This article will help you setup a AWS Glue Connector with data sources that are running in VMware Cloud on AWS
In this article, I will show you how to create AWS Glue Connections that will provide connectivity between data sources (eg. databases) in VMware Cloud on AWS and AWS Glue.
This becomes useful when you want to use AWS Glue with VMware Cloud on AWS as a data source. AWS Glue is a serverless data integration service that makes it easier to discover, prepare, move, and integrate data from multiple sources for analytics, machine learning (ML), and application development.
Prerequisites
Method
- Open the AWS Console, open the AWS Glue Service
- . Select Connections from the AWS Glue menu
- Select Create connection
- Fill in the Connection properties (only select "Require SSL" if you have configured SSL on the data source)
- Fill in the Connection access properties. (If you are using AWS Secrets Manager you can can select the secret from the drop down, else you can use username / password)
- JDBC Driver Class and JDBC Driver S3 Path is optional.
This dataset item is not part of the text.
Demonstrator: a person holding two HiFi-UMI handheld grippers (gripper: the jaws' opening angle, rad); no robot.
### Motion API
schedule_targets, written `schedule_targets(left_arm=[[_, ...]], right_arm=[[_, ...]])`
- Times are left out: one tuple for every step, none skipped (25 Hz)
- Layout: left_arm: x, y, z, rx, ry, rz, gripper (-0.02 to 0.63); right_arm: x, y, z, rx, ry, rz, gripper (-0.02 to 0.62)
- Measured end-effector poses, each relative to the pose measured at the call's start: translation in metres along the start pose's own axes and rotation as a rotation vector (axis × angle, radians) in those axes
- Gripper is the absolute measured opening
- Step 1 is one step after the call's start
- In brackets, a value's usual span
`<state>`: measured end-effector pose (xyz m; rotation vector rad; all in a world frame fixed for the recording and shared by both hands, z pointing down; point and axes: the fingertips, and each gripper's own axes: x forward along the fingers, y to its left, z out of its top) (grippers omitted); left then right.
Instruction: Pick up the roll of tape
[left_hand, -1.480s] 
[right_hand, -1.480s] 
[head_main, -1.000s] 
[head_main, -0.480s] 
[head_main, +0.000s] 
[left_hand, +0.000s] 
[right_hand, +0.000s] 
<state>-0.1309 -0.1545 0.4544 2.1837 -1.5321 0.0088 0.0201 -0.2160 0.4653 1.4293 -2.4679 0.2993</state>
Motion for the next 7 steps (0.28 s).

- Fill in the Network options, this says optional but it is essential if you are using VMware Cloud on AWS
- Select the correct VPC and Subnet (these will need to have connectivity / be able to route to your VMware Cloud on AWS data source)
- For the Security Group see step 10
- To enable AWS Glue to communicate between its components, either select or create a security group with a self-referencing inbound rule for all TCP ports.
- Add a self-referencing inbound rule to allow AWS Glue components to communicate. Specifically, add or confirm that there is a rule of Type All TCP, Protocol is TCP, Port Range includes all ports, and whose Source is the same security group name as the Group ID
- Add a rule to for outbound traffic also. Either open outbound traffic to all ports, or create a self-referencing rule of Type All TCP, Protocol is TCP, Port Range includes all ports, and whose Source is the same security group name as the Group ID
- Select Create connection
- One the connection is created, we need to test it for connectivity
- Select the Connection you have just created, select the Actions drop down and select Test connection
- Select an IAM role, I have used the AWSGlueServiceRole, select Confirm
- This should take 1 - 2 mins to test connectivity
Now that you have your AWS Glue Connection created, you can start to create AWS Glue Crawlers and AWS Glue Jobs.